FBI Director Christopher Wray is denying those claims. 

The Justice Department has sent Congress 384 pages of additional text messages, but according to a letter sent to Congress, the FBI told the department they were unable to preserve or retrieve text messages sent to Strzok from Dec. 14, 2016, to May 7, 2017. 

They explained that the gap was due to "misconfiguration issues related to rollouts, provisioning, and software upgrades that conflicted with the FBI's collection capabilities."

House Judiciary Committee Chairman Bob Goodlatte (R-Va.), House Oversight and Government Reform Committee Chairman Trey Gowdy (R-S.C.), and House Permanent Select Committee on Intelligence Chairman Devin Nunes (R-Ca.) released the following statement concerning the 384 pages of new text messages:

“This weekend we met to discuss the text messages and possible next steps in our oversight of these agencies.

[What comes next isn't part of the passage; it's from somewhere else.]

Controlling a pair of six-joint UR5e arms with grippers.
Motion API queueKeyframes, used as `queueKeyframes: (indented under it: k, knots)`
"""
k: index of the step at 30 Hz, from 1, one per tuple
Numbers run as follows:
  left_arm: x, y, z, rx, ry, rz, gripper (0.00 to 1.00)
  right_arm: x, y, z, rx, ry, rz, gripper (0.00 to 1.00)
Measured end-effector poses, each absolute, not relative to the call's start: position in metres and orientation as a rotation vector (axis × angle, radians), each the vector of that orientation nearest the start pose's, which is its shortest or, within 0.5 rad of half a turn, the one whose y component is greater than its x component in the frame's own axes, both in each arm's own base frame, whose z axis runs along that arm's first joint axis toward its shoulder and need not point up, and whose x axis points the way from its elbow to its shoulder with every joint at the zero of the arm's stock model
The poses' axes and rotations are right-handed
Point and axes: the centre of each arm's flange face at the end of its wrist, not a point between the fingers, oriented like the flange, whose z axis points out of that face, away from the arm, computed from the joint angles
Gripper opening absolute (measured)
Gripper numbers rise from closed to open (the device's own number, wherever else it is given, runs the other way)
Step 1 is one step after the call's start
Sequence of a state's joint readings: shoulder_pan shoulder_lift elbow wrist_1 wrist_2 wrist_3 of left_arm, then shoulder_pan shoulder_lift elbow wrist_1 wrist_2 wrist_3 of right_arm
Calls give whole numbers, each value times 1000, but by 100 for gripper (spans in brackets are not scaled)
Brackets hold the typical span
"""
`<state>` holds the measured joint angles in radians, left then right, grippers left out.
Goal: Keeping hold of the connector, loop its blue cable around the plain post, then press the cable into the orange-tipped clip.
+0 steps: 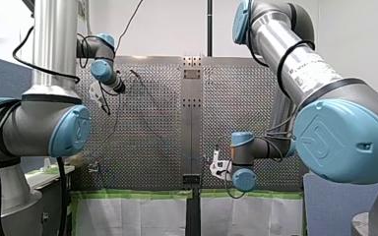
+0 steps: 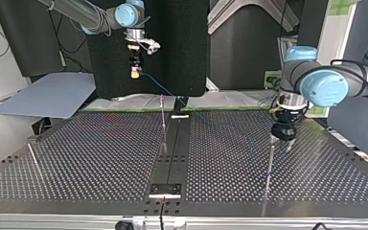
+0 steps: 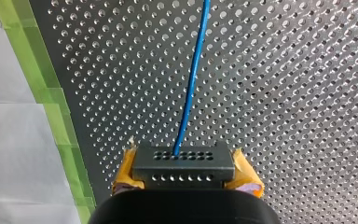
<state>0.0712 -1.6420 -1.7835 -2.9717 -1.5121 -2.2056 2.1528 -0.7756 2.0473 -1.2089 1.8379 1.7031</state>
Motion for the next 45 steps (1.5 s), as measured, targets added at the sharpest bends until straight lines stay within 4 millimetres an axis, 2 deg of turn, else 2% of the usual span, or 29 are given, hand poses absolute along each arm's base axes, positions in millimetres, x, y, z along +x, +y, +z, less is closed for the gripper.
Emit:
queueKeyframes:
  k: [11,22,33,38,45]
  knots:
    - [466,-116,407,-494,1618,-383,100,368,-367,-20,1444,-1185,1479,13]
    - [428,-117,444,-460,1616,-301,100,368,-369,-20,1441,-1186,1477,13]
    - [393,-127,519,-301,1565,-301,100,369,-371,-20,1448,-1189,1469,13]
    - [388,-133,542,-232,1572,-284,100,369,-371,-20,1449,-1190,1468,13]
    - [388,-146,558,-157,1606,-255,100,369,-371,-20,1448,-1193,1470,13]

The contents of these text messages between top FBI officials are extremely troubling in terms of when certain key decisions were made by the Department of Justice and the FBI, by whom these decisions were made, and the evident bias exhibited by those in charge of the investigation. The omission of text messages between December 2016 and May 2017, a critical gap encompassing the FBI’s Russia investigation, is equally concerning. Rather than clearing up prior FBI and DOJ actions, these recently produced documents cause us to further question the credibility and objectivity of certain officials at the FBI.”